Because of this we commit errors based on acquisitiveness, aversion and fear. But paradoxically it is all done to make ‘me’ happy.

Even so this leads us into actions of thought, speech and deeds that harm us and harms others. And that is when we feel guilty.

If we did not feel guilty; if we did not perceive that we were a cause of another’s suffering and of our own (how easy it is to blame our unhappiness on others!); if we are not worried about the consequences, what then would stop us doing harm?

Guilt like all our unwholesome states must be faced. In our meditation we open up to its tremors. The fear of being caught. The dread of consequence.

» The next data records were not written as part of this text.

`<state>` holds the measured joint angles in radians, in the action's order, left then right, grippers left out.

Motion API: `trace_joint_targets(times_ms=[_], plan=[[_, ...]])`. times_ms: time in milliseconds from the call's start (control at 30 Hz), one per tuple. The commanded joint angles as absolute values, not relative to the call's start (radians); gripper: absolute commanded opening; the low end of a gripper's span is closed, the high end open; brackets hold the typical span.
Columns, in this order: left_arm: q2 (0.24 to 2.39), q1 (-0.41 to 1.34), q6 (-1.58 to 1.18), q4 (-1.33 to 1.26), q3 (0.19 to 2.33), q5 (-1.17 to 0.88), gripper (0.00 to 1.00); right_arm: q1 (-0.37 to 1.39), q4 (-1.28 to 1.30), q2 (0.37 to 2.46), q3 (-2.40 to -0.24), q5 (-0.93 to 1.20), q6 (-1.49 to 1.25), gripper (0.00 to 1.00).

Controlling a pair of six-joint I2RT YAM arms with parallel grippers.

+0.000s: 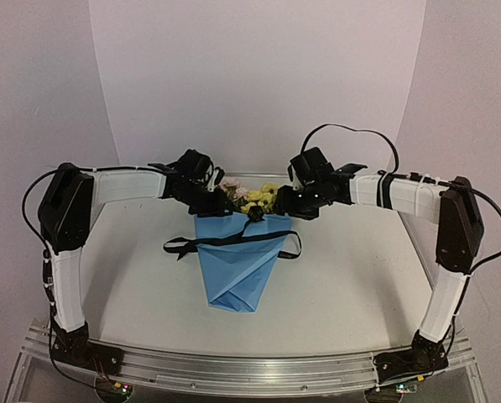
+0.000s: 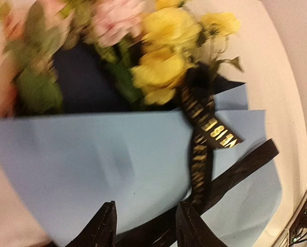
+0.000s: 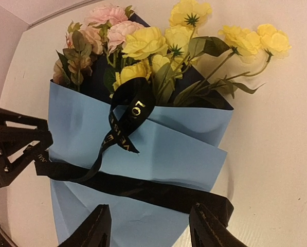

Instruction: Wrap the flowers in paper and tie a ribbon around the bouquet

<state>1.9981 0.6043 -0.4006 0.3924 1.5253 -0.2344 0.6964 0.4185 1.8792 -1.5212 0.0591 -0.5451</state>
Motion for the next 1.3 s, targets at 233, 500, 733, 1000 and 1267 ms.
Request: trace_joint_targets(times_ms=[233,500,733,1000,1267], plan=[[1.628,0.476,-0.558,0.372,1.124,-0.308,0.41,0.797,0.448,2.103,-1.848,0.148,-0.495,0.54],[1.76,0.524,-0.388,0.386,1.317,-0.374,0.43,0.779,0.504,2.108,-1.837,0.0,-0.528,0.49],[1.996,0.578,-0.385,0.397,1.598,-0.356,0.46,0.734,0.485,1.969,-1.623,-0.081,-0.523,0.53],[2.207,0.609,-0.4,0.475,1.86,-0.32,0.46,0.702,0.408,1.882,-1.427,-0.104,-0.555,0.63],[2.307,0.625,-0.414,0.513,1.992,-0.328,0.47,0.695,0.351,1.922,-1.406,-0.07,-0.526,0.57]])
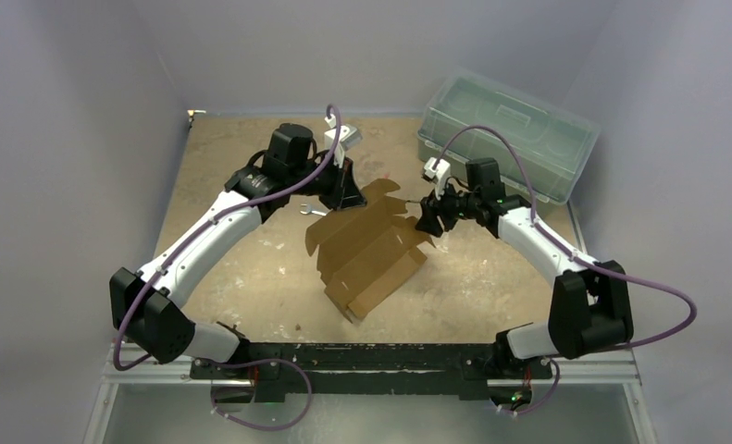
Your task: Fold the paper box
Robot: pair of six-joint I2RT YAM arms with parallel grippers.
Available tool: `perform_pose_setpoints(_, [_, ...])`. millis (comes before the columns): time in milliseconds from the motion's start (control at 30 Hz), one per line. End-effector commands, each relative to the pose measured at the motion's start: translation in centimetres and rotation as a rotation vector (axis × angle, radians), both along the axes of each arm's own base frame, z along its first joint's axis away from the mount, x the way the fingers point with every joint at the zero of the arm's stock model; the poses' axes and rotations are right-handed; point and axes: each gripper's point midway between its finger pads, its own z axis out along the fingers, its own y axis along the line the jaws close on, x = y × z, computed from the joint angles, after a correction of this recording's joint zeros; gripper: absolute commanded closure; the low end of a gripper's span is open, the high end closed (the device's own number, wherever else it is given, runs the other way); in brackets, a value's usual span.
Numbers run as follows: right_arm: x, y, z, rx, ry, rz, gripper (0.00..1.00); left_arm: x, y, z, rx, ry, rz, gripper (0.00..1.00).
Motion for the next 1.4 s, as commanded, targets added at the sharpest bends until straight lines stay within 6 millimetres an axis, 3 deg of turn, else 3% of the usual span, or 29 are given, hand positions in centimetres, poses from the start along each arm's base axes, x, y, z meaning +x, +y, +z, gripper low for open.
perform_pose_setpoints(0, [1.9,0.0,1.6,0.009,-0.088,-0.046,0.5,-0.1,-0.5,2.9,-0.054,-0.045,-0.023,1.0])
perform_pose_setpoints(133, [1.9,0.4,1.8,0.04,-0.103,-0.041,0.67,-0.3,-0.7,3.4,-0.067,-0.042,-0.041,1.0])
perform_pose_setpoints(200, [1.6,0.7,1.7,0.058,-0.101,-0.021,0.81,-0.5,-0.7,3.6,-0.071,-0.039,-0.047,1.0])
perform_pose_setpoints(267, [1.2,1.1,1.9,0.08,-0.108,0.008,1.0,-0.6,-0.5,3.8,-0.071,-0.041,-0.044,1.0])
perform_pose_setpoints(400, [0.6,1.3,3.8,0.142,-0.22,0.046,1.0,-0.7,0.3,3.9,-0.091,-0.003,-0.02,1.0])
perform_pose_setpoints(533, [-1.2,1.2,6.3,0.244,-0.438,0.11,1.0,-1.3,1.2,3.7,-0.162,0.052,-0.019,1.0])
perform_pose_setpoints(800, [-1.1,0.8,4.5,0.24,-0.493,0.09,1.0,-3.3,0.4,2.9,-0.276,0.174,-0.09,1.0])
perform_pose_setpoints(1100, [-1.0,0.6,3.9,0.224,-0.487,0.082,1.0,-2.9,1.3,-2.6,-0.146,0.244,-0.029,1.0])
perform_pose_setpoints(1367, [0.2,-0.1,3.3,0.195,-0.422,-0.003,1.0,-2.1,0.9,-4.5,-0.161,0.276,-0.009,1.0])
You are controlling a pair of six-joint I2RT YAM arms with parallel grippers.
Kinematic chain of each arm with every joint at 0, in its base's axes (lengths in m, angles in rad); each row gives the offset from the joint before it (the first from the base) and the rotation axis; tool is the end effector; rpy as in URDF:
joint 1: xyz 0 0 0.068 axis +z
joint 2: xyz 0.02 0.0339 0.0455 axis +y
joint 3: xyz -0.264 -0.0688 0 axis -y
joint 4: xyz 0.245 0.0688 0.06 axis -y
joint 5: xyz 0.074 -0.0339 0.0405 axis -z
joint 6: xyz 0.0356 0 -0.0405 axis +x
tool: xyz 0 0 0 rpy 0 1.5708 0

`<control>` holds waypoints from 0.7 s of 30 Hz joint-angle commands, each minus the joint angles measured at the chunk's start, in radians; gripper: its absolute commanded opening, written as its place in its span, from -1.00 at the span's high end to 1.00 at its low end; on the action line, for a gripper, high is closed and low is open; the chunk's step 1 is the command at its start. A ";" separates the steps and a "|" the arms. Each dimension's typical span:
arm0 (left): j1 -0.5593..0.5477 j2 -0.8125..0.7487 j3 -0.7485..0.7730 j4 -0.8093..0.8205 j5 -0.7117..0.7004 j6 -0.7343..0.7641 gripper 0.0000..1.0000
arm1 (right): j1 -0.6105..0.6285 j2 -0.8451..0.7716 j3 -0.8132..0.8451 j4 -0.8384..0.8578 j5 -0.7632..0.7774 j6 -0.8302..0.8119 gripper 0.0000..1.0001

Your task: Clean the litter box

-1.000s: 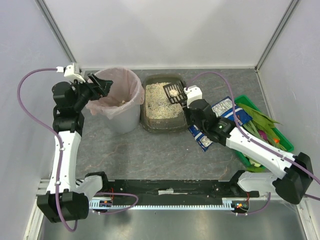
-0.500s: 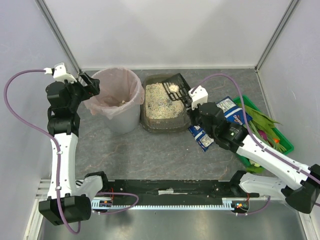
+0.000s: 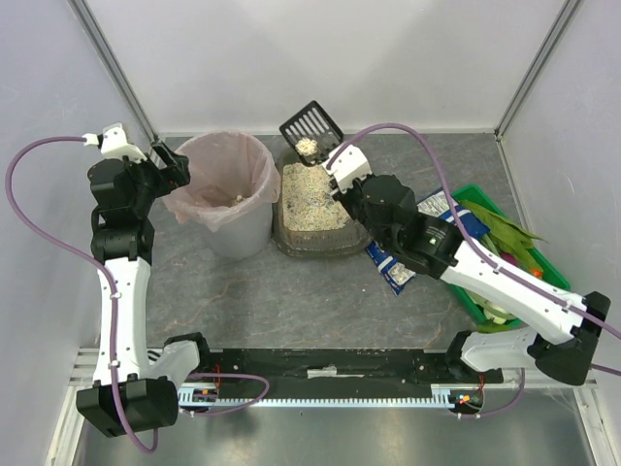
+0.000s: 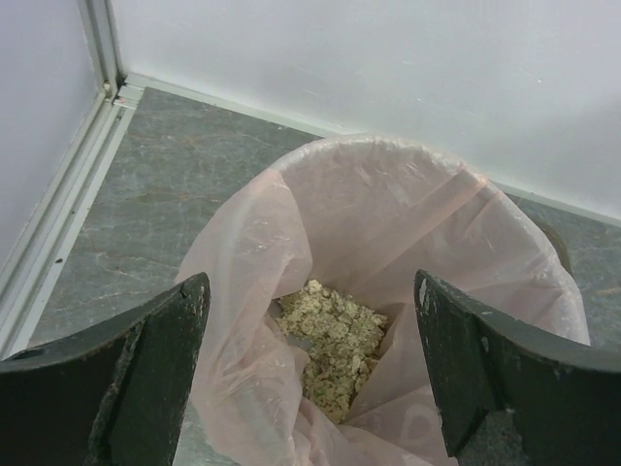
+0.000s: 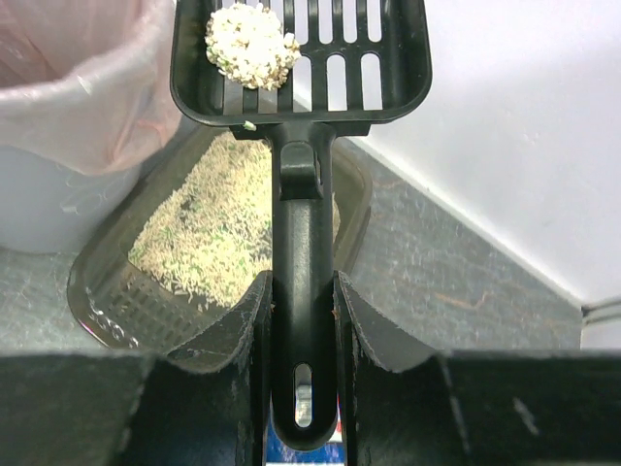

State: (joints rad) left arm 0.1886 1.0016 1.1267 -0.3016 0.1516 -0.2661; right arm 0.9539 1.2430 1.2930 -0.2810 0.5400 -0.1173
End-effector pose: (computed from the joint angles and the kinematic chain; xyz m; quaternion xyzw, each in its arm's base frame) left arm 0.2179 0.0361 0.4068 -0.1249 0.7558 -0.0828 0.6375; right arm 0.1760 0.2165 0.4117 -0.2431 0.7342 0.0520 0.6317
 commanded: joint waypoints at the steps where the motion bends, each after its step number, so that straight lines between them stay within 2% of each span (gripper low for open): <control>1: 0.012 -0.009 0.010 0.019 -0.078 0.060 -0.84 | 0.029 0.067 0.121 0.092 0.006 -0.107 1.00; 5: 0.043 -0.003 0.002 0.022 -0.067 0.041 -0.96 | 0.063 0.133 0.208 0.112 -0.002 -0.160 1.00; 10: 0.129 0.032 -0.021 0.067 0.094 -0.045 -0.94 | 0.092 0.242 0.296 0.132 0.035 -0.267 1.00; 14: 0.135 0.023 -0.028 0.071 0.077 -0.036 -0.92 | 0.112 0.302 0.336 0.177 0.057 -0.343 1.00; 21: 0.135 0.065 -0.013 0.048 0.095 -0.022 -0.55 | 0.124 0.421 0.430 0.233 0.078 -0.467 1.00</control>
State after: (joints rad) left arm 0.3187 1.0401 1.0981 -0.2806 0.2184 -0.2806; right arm 1.0706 1.6241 1.6272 -0.1341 0.5800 -0.4709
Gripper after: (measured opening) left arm 0.810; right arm 0.327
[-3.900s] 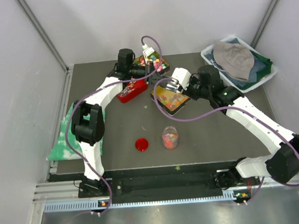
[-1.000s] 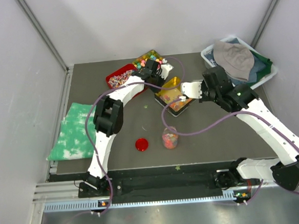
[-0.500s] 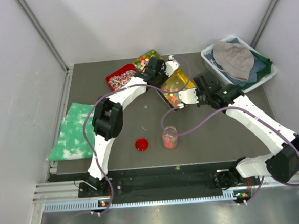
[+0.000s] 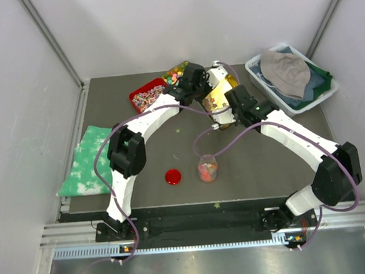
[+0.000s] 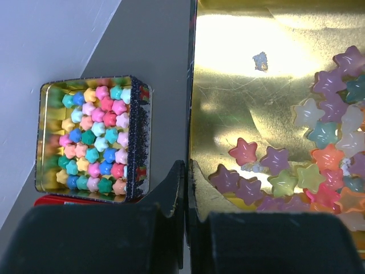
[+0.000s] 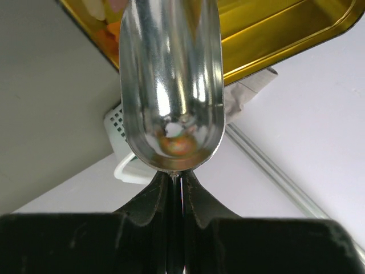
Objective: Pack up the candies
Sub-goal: Scoop the fake candies from the storage box.
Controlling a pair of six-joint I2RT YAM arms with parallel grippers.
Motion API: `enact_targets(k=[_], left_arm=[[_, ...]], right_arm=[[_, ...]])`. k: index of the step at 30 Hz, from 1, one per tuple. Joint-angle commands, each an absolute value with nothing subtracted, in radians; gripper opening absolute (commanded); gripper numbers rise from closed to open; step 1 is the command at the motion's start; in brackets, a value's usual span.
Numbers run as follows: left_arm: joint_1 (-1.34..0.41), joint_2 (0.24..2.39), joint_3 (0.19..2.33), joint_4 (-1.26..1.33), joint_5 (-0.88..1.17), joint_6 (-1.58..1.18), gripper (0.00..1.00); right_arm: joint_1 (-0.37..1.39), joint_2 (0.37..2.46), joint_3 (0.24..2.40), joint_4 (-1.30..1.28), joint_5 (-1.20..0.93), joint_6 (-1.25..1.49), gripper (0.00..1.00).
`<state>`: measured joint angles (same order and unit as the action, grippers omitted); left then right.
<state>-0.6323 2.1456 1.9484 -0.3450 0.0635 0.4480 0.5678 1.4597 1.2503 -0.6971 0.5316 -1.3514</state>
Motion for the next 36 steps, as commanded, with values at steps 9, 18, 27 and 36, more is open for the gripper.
enact_targets(k=[9, 18, 27, 36], left_arm=[[-0.638, 2.023, 1.879, -0.268, 0.060, 0.479, 0.00], [-0.640, 2.022, 1.867, -0.256, 0.048, 0.471, 0.00], [-0.640, 2.039, 1.907, -0.275, 0.067, 0.454, 0.00], [-0.643, 2.042, 1.928, -0.294, 0.083, 0.442, 0.00]], right_arm=[[0.571, 1.471, 1.241, -0.552, 0.683, -1.518, 0.00], [0.577, 1.477, 1.141, -0.525, 0.701, -1.585, 0.00], [0.598, 1.523, 1.108, -0.491, 0.698, -1.585, 0.00], [0.617, 1.605, 1.120, -0.425, 0.718, -1.591, 0.00]])
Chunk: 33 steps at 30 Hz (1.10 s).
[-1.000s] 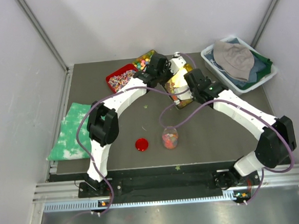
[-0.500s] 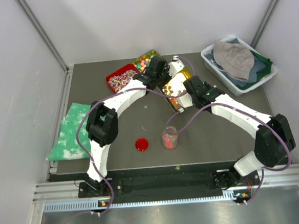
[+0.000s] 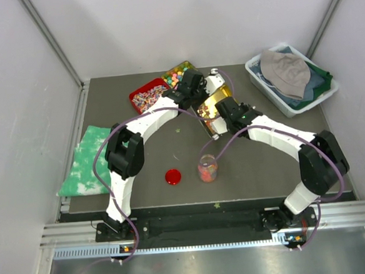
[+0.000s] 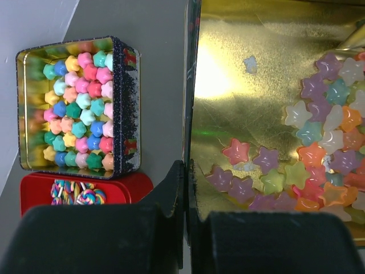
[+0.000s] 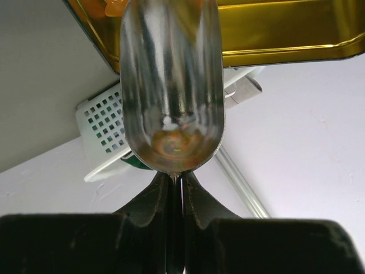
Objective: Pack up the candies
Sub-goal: Scoop the fake candies from the storage box.
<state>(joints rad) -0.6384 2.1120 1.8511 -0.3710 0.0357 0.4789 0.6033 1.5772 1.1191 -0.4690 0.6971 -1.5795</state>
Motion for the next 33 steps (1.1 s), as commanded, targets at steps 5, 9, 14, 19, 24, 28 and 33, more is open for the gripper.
enact_targets(k=[5, 9, 14, 19, 24, 28, 33], left_arm=[[-0.644, 2.037, 1.931, -0.305, 0.092, 0.439, 0.00], [-0.644, 2.034, 1.934, -0.313, 0.094, 0.439, 0.00], [-0.643, 2.031, 1.931, -0.318, 0.098, 0.443, 0.00], [-0.643, 2.033, 1.931, -0.319, 0.100, 0.437, 0.00], [-0.643, 2.029, 1.930, -0.324, 0.098, 0.436, 0.00], [-0.643, 2.028, 1.937, -0.327, 0.092, 0.431, 0.00], [-0.644, 2.029, 1.939, -0.327, 0.086, 0.419, 0.00]], right_arm=[[0.615, 1.623, 1.098, -0.414, 0.700, -1.585, 0.00], [0.617, 1.640, 1.121, -0.417, 0.683, -1.545, 0.00], [0.612, 1.635, 1.245, -0.686, 0.585, -1.413, 0.00], [0.612, 1.617, 1.241, -0.738, 0.538, -1.388, 0.00], [0.612, 1.612, 1.160, -0.634, 0.586, -1.407, 0.00], [0.615, 1.626, 1.181, -0.686, 0.562, -1.340, 0.00], [0.621, 1.650, 1.209, -0.715, 0.486, -1.260, 0.00]])
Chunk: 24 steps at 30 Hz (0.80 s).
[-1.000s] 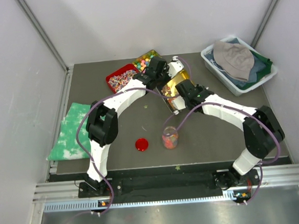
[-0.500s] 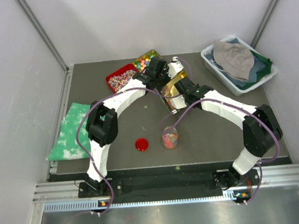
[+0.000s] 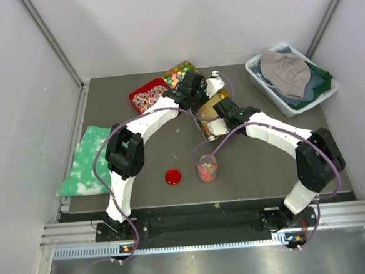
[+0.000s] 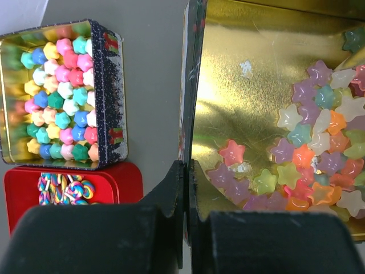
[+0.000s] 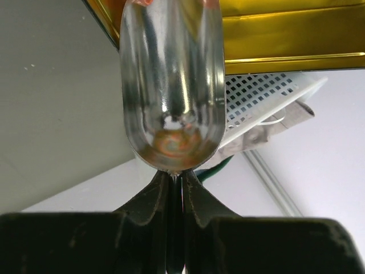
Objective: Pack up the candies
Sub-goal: Scoop the fake candies from the storage box.
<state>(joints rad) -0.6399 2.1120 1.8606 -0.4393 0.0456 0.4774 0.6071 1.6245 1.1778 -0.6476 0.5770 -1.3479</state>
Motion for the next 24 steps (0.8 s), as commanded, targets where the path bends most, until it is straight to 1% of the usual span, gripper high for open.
enact_targets(k=[1, 7, 12, 17, 21, 24], left_arm=[[-0.643, 2.029, 1.939, -0.327, 0.087, 0.419, 0.00], [-0.646, 2.029, 1.939, -0.325, 0.084, 0.420, 0.00], [-0.644, 2.031, 1.934, -0.328, 0.086, 0.420, 0.00], [-0.644, 2.033, 1.933, -0.330, 0.086, 0.417, 0.00], [-0.644, 2.034, 1.939, -0.331, 0.090, 0.411, 0.00], [-0.647, 2.037, 1.947, -0.334, 0.092, 0.410, 0.00]], right_arm=[[0.623, 1.655, 1.224, -0.751, 0.467, -1.224, 0.00], [0.606, 1.652, 1.298, -0.839, 0.342, -1.201, 0.00], [0.581, 1.646, 1.281, -0.827, 0.353, -1.241, 0.00], [0.580, 1.651, 1.195, -0.721, 0.386, -1.267, 0.00], [0.578, 1.648, 1.086, -0.597, 0.388, -1.311, 0.00], [0.578, 1.663, 1.066, -0.535, 0.367, -1.325, 0.00]])
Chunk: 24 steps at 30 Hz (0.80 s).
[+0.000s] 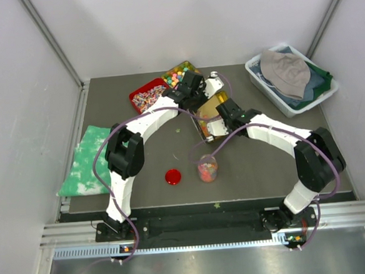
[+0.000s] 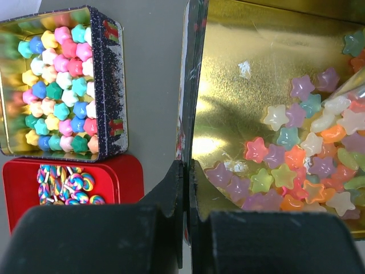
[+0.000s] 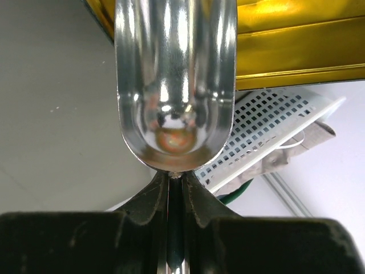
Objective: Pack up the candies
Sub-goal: Scoop the fake candies from the storage box.
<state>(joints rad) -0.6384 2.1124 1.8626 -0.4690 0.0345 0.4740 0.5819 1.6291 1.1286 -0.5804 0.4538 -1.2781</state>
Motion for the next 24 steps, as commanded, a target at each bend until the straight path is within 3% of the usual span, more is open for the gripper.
enact_targets(k=[1, 24], left_arm=[[-0.650, 2.039, 1.947, -0.334, 0.091, 0.410, 0.00], [-0.663, 2.048, 1.970, -0.348, 0.048, 0.396, 0.00]], right_arm=[[0.580, 1.666, 1.068, -0.520, 0.350, -1.316, 0.00], [0.661, 1.676, 1.041, -0.400, 0.342, -1.229, 0.00]])
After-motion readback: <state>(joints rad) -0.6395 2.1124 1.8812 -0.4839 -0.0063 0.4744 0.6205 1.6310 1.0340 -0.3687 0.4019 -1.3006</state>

Now it may be that the guilt we feel is inappropriate. To be unable to sleep because you purposely took a pen from the office, criticised your boss to someone whom you suspect might tell them or swatted a fly out of irritation may point to a guilt ridden conscience. A conscience full of scruples and qualms (the bug bear of the monastic life with all its 227 rules!) is a sign of imbalance. It is often relieving to talk to a friend whose judgement you trust to give you a wiser perspective.

On the other hand when we feel no or little guilt after committing what society and ordinary people would consider wrong tells us we need to contemplate the consequences of what we have done. I knew someone who stole from a small book shop on the grounds of Marxist critique of a capitalist society, regardless of the effect on the struggling owner.

However, when guilt is justifiable, we do need to turn into the feeling of guilt to really see how painful it is. Really opening up to the misery of that mental state is a departure for reflection. ‘I would not be suffering this tormented heart, if I had not behaved unskilfully’.

If we can put right what we did wrong, all well and good. Sometimes a simple apology. A gift. But if an occasion for reconciliation does not arise, then it may be possible to do something by way of reparation.

Here is a rather extreme example. When a Hindu confessed to Ghandi he had murdered a Muslim child, Gandhi told him to find a Muslim orphan and bring him up as a Muslim.

But if even that is not possible, then we have no option but to sit with the guilt and express our remorse and sorrow within ourselves. And, of course, a fierce determination not to behave in a similar manner again.

When we experience within ourselves the suffering of guilt, realise it is the product of deluded unwholesome action, then we are more able to forgive others who do harm, for they will also suffer the same.

Guilt, then, is also a first step towards compassion.